Assignment: Retype the listing below exactly, pictures removed.

Data segment:
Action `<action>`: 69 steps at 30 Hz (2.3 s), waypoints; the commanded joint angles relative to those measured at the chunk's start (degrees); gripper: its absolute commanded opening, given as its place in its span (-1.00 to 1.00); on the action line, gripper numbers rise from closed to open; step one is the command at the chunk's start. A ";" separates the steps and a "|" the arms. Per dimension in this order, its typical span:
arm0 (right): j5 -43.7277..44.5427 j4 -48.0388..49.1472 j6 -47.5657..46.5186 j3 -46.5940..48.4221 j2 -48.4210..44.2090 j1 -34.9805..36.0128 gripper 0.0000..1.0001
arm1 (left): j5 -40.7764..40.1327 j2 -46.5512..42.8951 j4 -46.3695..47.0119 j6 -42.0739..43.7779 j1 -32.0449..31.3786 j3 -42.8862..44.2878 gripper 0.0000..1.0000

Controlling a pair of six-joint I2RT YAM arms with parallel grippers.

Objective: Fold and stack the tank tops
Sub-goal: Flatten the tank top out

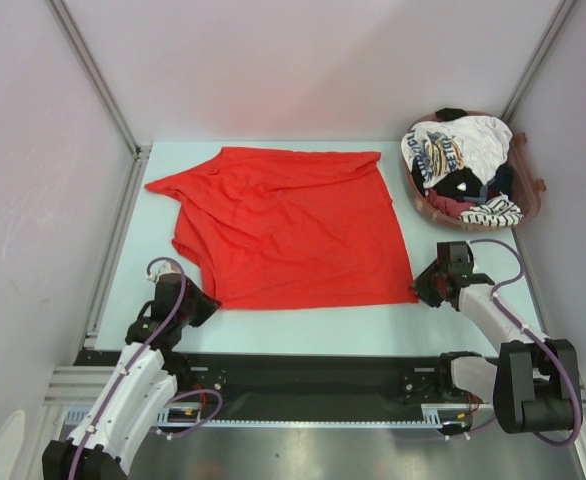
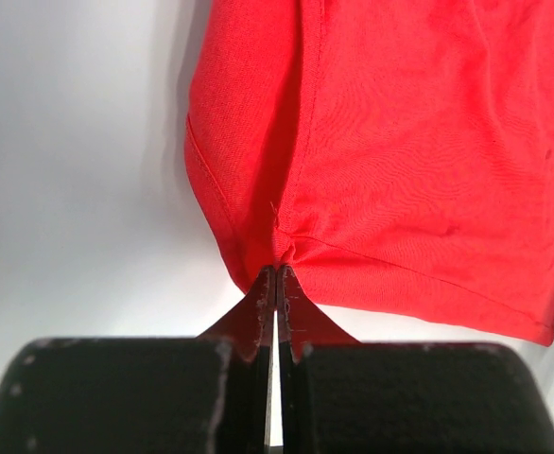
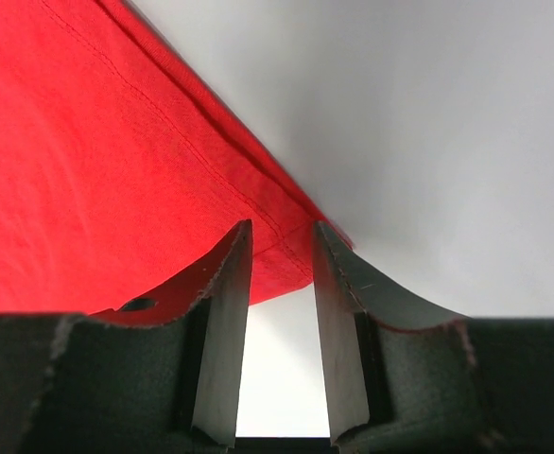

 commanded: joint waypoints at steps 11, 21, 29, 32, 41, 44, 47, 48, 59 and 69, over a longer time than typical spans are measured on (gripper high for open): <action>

Result of this task:
Action `<action>`: 69 steps at 30 Hz (2.3 s), waypoints; the commanded joint angles relative to those measured at the chunk's start (degrees); gripper: its absolute commanded opening, given as its place in its span (-1.00 to 1.00); on the action line, gripper numbers rise from closed to open; step one is the command at the chunk's start. A ";" separates the steps and a "|" the arms. Per dimension in this order, its typical span:
arm0 (right): j5 -43.7277..44.5427 j4 -48.0388..49.1472 j6 -47.5657..46.5186 j3 -46.5940..48.4221 j2 -48.4210..44.2090 j1 -34.9805..36.0128 gripper 0.0000..1.0001
arm1 (left): j5 -40.7764..40.1327 j2 -46.5512..42.8951 j4 -46.3695..47.0119 j6 -42.0739..43.7779 j1 -32.0449..31.3786 j3 -42.8862..44.2878 gripper 0.0000..1.0000

Controlling a pair of six-joint I2RT YAM arms with parallel grippers.

Objective: Fold and stack the tank tops
Sub-goal: Flatten the tank top out


 commanded: joint waypoints at steps 11, 21, 29, 32, 41, 44, 47, 48, 59 and 69, over a longer time than typical spans are measured on (gripper high for open): <action>

The complete answer has been given.